Allumis, a Toronto-based startup, took top honors with a Web-based program that alerts trading partners about snags in the flow of goods.
Published: September 26, 2005

In April, VeriSign put out a call to developers to create innovative software applications that would use EPC data generated through RFID reads to solve a business problem. The Mountain View, Calif., company, which provides several Internet-based services supporting the EPCglobal Network, initiated the contest, called the Electronic Product Code (EPC) Application Developer’s Contest. With this contest, the firm had hoped to spur development of applications using the EPCglobal Network.

Allumis, a Toronto-based software company that provides logistics, tracking applications and information solutions aimed at improving supply chain processes, claimed victory with its epcTrackAlert application. The startup received a $10,000 cash prize, and VeriSign also arranged for Allumis executives to meet with partners at venture capital firms Bessemer Venture Partners and Kleiner Perkins so the company could share with them information about epcTrackAlert and a demonstration of the application.


Shirley Arsenault, Allumis

Allumis developed epcTrackAlert to help manufacturers, retailers and third-party logistics providers track shipments more efficiently. “People spend a lot of time tracking shipments needlessly,” says Shirley Arsenault, the company’s CEO. Instead of monitoring all shipments sent, received or in transit, epcTrackAlert focuses on shipments that are, for any number of reasons, off schedule.

Allumis was formed in recent months, Arsenault says, in part to submit an entry into the VeriSign contest. The company’s Web site, in fact, is still under construction. Arsenault has a background in third-party logistics services. She co-owns Roadhawk Express a logistics brokerage that services a range of industries and deals mostly in trucking.

According to Arsenault, epcTrackAlert is Web-based and uses both SOAP (simple object access protocol) and http (hyper text transfer protocol) to gather EPC data by interfacing with the VeriSign-managed Object Naming System (ONS) and Discovery Services, with an end user’s EPC Information Service (EPC IS). An EPC IS is a database that stores and distributes information describing tagged items in the supply chain. The ONS is authoritative directory that indicates which EPC IS holds information on a specific EPC. The ONS is a directory for looking up EPC numbers on the Internet. The Discovery Service provides chain-of-custody data as the movement of tagged items is recorded across multiple EPC Information Services. The epcTrackAlert application pulls this data into a database that tracks the location of products, based on the whereabouts of the readers that most recently sensed the presence of the products’ tags. The program can be configured to send alerts to various trading partners for different reasons. For example, it can send an alert to a shipper that the load it is supposed to pick up won’t be ready on time—and to the retailer’s DC that it also might not receive the goods on time.

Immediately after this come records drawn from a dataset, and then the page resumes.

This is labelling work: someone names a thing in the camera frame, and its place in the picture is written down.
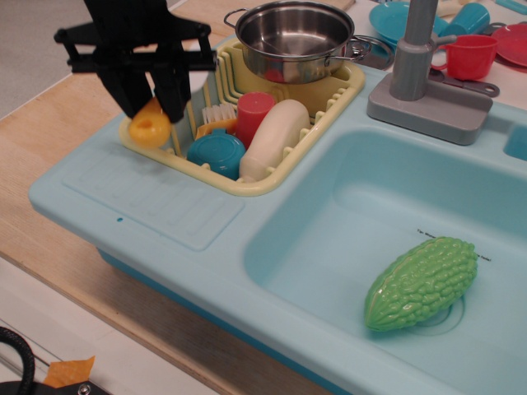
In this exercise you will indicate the red plate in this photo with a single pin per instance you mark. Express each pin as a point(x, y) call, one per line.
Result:
point(511, 44)

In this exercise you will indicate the red mug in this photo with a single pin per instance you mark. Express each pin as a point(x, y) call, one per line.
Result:
point(470, 57)

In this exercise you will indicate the stainless steel pot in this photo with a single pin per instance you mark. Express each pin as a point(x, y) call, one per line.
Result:
point(296, 42)

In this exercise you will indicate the toy knife yellow handle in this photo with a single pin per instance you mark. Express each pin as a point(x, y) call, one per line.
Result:
point(151, 128)

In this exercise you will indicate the grey toy utensil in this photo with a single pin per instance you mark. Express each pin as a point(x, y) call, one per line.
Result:
point(485, 88)

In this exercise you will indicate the orange tape piece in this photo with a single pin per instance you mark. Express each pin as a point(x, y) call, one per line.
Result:
point(63, 373)

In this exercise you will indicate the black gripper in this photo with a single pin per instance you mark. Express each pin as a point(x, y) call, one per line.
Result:
point(142, 35)

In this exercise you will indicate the orange dish brush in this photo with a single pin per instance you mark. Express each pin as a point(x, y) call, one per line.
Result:
point(222, 116)

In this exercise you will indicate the green bitter melon toy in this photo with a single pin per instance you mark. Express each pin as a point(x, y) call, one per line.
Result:
point(421, 283)

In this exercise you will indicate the red plastic cup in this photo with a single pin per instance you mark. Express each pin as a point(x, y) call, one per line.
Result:
point(252, 107)

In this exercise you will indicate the pale yellow dish rack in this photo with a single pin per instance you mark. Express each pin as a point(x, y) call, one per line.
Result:
point(325, 100)

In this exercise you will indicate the grey toy faucet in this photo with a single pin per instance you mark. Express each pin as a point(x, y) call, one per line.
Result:
point(407, 98)

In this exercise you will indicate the teal plate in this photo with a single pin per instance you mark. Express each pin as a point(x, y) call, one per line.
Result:
point(387, 18)

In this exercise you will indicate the teal cup in background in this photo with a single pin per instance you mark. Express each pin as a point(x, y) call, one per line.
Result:
point(472, 19)

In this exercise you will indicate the cream toy bottle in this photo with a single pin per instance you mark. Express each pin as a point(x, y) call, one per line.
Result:
point(279, 129)

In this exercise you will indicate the light blue toy sink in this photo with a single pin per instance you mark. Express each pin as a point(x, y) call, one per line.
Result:
point(291, 269)

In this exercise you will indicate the metal pot lid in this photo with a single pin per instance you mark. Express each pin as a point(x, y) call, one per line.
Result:
point(370, 52)

Arsenault says Allumis is collaborating with a provider of a real-time location system that is tracking tags in transit through mobile RFID readers, GPS and a cellular link. She says the two companies are working to convert this location data into a format the epcTrackAlert can read. Once they establish this data-translation capability, epcTrackAlert will display the location data on a map. Users of epcTrackAlert will then be able to track goods in transit through a Web-based map that shows the location of items based on their EPCs.

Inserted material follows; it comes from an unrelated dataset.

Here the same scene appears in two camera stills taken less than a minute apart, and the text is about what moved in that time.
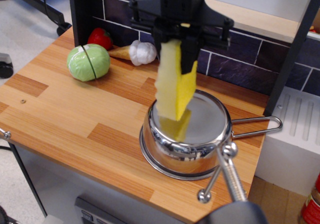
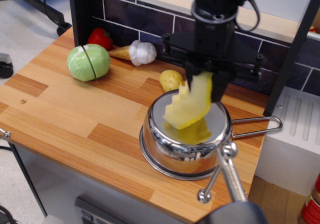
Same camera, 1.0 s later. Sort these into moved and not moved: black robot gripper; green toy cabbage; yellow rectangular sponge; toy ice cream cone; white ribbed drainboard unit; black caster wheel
Moved: black robot gripper; yellow rectangular sponge
Not moved: toy ice cream cone; white ribbed drainboard unit; black caster wheel; green toy cabbage

VeriSign received a total of 18 entries from companies and individual developers. “The volume of submissions and the types of people who submitted—independent developers and small companies—matched our expectations,” says Ben Desjardins. “We saw a lot of interesting application ideas, which was really the point of the contest. We wanted to go beyond the eight to 10 use cases that you see in a lot of industry research.”

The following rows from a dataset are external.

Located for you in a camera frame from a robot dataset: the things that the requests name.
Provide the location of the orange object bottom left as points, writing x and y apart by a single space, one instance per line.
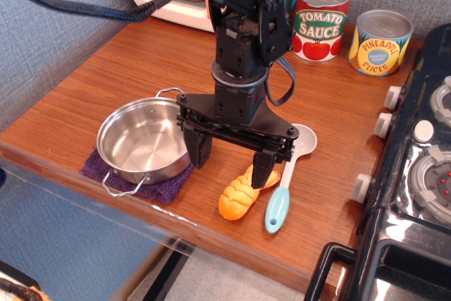
21 292

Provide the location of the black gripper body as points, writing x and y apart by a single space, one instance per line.
238 113

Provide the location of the small steel pot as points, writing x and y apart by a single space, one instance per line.
143 144

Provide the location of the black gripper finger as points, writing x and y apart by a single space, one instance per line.
263 163
198 144

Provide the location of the violet cloth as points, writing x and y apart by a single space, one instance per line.
165 192

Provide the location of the black toy stove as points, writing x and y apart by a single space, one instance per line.
403 247

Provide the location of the orange plush shrimp toy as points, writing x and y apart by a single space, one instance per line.
239 196

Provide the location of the tomato sauce can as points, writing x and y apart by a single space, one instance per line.
319 27

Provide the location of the pineapple slices can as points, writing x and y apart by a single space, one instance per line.
380 41

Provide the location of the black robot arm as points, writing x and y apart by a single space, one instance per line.
251 36

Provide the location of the grey spoon blue handle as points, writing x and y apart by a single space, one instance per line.
278 205

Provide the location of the toy microwave oven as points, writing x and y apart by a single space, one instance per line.
195 13

IntellaReturn, a firm based in New York City, earned runner-up status. The company submitted a solution using the EPCglobal Network architecture to register and manage product warranties for electronics and other consumer products, Desjardins says, and to process returned merchandise.

“Other interesting ideas we saw included a solution to tie EPC data to traditional advance shipping notices; a solution for analyzing the distribution of marketing CDs, such as AOL CDs, with embedded tags; and cold chain applications,” says Desjardins.

The panel of four contest judges consisted of Lori Bigler, manager of business technology standards for The J.M. Smucker Co.; Byron Deeter, principal at Bessemer Venture Partners; Ann Grackin, chief executive officer for ChainLink Research; and Bernie Hogan, chief technology officer at GS1 US.